Stored items
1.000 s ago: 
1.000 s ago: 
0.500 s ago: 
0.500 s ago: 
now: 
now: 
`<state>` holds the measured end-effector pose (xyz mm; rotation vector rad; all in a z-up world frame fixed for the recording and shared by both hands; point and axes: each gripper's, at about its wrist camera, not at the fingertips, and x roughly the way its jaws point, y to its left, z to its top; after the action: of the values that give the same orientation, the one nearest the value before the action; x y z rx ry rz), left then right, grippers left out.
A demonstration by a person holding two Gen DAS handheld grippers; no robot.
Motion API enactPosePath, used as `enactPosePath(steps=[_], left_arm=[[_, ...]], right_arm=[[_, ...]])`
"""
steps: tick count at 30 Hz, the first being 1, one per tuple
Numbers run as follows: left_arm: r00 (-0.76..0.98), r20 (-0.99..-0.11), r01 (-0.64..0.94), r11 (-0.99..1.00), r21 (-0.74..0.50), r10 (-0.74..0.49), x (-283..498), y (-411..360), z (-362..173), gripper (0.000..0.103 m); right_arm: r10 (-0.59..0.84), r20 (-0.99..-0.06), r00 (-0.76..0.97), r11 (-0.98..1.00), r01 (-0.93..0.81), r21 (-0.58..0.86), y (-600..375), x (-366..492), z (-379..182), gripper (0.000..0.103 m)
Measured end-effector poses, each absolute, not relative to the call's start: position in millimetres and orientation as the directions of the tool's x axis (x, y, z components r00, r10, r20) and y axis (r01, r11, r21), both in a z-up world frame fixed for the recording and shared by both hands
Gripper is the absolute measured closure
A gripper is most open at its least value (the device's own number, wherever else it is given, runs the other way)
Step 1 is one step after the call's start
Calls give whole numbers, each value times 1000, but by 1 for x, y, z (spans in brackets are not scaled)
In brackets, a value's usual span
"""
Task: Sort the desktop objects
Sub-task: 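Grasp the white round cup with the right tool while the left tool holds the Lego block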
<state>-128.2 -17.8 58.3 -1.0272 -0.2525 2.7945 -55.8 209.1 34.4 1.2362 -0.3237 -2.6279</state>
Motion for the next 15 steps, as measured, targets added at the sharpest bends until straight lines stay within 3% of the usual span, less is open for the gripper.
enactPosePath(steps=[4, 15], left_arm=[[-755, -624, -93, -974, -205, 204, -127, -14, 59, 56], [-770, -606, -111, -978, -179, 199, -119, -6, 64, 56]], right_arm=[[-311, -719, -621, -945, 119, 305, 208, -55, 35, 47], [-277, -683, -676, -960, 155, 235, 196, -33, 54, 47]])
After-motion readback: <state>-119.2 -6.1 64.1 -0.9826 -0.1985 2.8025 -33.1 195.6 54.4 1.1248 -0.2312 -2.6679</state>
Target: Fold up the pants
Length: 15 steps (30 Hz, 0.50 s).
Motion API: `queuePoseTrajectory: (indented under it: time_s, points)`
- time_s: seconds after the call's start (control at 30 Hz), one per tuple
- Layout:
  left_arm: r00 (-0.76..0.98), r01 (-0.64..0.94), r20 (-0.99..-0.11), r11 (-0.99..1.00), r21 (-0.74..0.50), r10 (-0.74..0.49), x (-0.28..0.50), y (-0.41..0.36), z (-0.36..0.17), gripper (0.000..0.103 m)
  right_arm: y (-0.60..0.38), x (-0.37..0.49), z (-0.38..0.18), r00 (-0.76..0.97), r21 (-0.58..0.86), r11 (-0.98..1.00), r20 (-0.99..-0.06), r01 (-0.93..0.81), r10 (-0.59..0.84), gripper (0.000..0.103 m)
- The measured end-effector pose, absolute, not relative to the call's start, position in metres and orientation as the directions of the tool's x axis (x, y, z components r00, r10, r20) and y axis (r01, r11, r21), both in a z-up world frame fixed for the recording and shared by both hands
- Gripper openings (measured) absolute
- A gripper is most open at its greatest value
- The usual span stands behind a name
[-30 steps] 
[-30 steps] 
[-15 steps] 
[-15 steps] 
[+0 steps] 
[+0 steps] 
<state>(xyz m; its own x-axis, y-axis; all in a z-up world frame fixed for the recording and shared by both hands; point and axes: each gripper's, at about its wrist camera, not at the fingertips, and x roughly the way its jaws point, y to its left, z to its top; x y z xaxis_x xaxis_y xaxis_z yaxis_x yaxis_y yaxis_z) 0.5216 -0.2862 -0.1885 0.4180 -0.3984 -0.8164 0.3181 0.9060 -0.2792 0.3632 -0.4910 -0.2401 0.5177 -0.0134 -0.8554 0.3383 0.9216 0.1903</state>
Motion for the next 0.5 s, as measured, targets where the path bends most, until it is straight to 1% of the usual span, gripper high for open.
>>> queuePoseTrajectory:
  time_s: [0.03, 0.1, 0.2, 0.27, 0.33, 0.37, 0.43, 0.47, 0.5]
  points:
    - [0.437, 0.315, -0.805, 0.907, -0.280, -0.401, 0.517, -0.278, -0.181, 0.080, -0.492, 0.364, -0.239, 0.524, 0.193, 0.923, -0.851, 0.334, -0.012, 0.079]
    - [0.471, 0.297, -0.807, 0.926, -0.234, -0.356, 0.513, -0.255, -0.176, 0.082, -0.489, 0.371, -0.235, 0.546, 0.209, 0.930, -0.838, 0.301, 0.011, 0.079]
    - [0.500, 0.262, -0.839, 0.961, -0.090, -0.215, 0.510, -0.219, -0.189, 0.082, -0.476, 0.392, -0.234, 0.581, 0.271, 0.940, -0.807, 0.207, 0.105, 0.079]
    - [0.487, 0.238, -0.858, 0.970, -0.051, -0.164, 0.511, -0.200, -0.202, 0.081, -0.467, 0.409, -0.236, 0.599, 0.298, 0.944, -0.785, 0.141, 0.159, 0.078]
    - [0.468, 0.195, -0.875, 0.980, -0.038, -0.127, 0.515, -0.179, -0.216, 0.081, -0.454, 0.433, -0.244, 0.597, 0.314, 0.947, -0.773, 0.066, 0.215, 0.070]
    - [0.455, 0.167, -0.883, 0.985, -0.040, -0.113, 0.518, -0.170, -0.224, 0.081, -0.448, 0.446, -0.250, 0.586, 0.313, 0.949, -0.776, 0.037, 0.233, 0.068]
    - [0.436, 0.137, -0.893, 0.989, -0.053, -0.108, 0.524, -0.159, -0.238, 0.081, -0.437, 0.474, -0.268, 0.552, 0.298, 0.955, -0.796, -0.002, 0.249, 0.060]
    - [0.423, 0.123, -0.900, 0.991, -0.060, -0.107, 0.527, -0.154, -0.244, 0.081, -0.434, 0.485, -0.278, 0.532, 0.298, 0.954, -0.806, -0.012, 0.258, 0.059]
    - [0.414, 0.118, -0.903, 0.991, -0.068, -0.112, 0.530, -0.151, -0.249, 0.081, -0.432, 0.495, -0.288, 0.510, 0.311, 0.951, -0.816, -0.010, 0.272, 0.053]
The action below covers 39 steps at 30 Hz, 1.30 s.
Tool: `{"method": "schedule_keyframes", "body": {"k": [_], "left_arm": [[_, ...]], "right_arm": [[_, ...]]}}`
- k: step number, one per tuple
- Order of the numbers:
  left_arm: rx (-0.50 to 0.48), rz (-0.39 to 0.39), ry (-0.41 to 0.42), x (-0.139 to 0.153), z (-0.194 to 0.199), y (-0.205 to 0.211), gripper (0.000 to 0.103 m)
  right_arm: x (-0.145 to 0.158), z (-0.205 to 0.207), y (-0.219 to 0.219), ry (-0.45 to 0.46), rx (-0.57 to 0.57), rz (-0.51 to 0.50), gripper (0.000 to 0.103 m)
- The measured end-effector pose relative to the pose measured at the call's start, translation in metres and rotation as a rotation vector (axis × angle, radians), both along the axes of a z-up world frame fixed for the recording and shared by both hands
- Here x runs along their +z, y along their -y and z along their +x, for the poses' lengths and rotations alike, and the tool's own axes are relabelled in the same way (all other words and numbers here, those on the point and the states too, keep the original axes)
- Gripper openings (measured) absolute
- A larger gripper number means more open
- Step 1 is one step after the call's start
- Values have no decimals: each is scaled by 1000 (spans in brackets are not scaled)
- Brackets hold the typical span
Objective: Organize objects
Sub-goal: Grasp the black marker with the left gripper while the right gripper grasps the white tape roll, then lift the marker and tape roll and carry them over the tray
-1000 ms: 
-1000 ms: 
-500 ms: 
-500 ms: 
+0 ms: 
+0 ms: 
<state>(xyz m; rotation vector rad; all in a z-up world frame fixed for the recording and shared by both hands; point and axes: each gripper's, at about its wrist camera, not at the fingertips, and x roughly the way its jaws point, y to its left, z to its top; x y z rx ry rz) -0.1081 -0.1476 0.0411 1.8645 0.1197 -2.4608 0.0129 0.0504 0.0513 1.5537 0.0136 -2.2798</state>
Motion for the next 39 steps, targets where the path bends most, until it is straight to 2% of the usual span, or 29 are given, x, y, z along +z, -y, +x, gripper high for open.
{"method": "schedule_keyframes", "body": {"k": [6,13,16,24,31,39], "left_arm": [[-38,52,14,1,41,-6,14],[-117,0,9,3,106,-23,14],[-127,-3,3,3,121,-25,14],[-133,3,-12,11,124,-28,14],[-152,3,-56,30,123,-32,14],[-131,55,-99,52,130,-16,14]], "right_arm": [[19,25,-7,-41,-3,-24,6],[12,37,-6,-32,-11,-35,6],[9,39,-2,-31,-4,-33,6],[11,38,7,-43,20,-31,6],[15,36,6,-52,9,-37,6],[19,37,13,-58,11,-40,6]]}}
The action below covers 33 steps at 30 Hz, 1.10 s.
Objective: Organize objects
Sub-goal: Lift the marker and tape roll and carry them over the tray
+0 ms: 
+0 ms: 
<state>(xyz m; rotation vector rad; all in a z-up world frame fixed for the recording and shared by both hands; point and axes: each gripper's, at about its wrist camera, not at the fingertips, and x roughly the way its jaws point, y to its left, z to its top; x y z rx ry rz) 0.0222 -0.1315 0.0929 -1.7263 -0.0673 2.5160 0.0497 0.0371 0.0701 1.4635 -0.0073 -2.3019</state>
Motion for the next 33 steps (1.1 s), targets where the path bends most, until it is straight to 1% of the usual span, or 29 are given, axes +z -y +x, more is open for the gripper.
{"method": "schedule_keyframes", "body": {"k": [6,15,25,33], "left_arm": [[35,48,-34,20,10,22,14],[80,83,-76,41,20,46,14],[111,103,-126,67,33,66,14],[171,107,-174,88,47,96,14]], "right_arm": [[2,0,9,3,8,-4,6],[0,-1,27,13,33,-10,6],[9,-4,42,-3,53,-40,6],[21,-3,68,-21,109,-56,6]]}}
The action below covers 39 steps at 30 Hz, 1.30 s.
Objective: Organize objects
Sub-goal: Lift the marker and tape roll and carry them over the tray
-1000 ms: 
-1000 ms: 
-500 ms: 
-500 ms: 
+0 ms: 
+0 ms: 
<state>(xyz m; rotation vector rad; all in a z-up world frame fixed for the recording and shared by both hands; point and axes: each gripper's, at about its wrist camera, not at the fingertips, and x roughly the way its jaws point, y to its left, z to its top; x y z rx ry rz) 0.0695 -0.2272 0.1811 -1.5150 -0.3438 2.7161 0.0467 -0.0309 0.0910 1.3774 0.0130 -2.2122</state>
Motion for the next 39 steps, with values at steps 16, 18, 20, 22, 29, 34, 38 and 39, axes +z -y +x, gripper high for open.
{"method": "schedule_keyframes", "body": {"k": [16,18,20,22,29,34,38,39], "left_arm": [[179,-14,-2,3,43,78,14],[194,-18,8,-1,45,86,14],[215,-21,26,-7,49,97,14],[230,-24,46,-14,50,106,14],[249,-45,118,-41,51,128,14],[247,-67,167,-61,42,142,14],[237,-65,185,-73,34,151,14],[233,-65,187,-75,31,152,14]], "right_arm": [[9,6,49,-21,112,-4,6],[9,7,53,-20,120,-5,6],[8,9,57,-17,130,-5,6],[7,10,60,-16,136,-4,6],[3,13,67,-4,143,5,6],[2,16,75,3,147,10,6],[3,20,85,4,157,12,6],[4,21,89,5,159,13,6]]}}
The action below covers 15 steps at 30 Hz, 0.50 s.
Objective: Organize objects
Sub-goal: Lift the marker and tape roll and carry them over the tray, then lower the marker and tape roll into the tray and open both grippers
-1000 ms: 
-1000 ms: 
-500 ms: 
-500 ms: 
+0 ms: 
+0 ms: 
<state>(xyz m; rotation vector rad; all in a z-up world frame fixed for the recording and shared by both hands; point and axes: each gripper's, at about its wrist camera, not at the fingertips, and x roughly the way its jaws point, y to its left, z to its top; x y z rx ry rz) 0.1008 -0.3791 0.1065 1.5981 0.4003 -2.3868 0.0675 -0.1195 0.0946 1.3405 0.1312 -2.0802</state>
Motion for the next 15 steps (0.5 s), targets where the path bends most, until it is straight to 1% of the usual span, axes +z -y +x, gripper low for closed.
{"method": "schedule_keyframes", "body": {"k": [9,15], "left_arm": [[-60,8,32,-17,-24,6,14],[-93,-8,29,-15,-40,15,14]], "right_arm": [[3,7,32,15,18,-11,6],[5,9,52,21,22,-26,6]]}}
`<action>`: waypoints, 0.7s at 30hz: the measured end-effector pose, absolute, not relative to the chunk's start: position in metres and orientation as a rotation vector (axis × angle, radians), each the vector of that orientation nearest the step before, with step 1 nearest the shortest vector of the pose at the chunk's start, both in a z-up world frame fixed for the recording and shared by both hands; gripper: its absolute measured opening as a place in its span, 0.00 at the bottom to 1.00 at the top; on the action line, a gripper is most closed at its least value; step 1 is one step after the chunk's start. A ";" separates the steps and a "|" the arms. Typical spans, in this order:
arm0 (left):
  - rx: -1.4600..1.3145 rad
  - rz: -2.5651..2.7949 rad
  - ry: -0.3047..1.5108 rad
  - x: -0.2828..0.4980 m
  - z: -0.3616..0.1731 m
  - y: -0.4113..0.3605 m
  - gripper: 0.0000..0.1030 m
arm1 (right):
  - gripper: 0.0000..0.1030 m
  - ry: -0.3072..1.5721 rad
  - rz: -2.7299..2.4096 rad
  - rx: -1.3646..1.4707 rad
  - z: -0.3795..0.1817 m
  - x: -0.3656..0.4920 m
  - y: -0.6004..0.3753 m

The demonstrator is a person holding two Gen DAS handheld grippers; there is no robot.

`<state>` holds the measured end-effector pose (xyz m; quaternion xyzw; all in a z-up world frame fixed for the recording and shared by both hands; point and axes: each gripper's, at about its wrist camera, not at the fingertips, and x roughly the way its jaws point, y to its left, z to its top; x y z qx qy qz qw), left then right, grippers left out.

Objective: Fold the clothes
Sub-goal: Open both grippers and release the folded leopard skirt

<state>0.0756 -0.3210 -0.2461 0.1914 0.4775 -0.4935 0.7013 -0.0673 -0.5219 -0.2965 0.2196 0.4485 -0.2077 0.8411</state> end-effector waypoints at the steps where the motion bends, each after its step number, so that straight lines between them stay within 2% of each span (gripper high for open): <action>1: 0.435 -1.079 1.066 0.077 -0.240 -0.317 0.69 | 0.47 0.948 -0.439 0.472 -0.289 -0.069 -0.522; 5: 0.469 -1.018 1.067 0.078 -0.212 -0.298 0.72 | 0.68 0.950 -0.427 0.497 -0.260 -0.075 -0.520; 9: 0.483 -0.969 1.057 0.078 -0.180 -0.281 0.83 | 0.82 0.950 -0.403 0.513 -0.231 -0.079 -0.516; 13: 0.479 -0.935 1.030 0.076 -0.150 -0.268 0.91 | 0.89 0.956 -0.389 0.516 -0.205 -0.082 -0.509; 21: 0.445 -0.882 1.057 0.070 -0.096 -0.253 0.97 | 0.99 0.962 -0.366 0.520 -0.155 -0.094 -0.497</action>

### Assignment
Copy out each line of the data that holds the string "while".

### Answer below
Sub-task: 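Grasp the white round cup with the right tool while the left tool holds the Lego block
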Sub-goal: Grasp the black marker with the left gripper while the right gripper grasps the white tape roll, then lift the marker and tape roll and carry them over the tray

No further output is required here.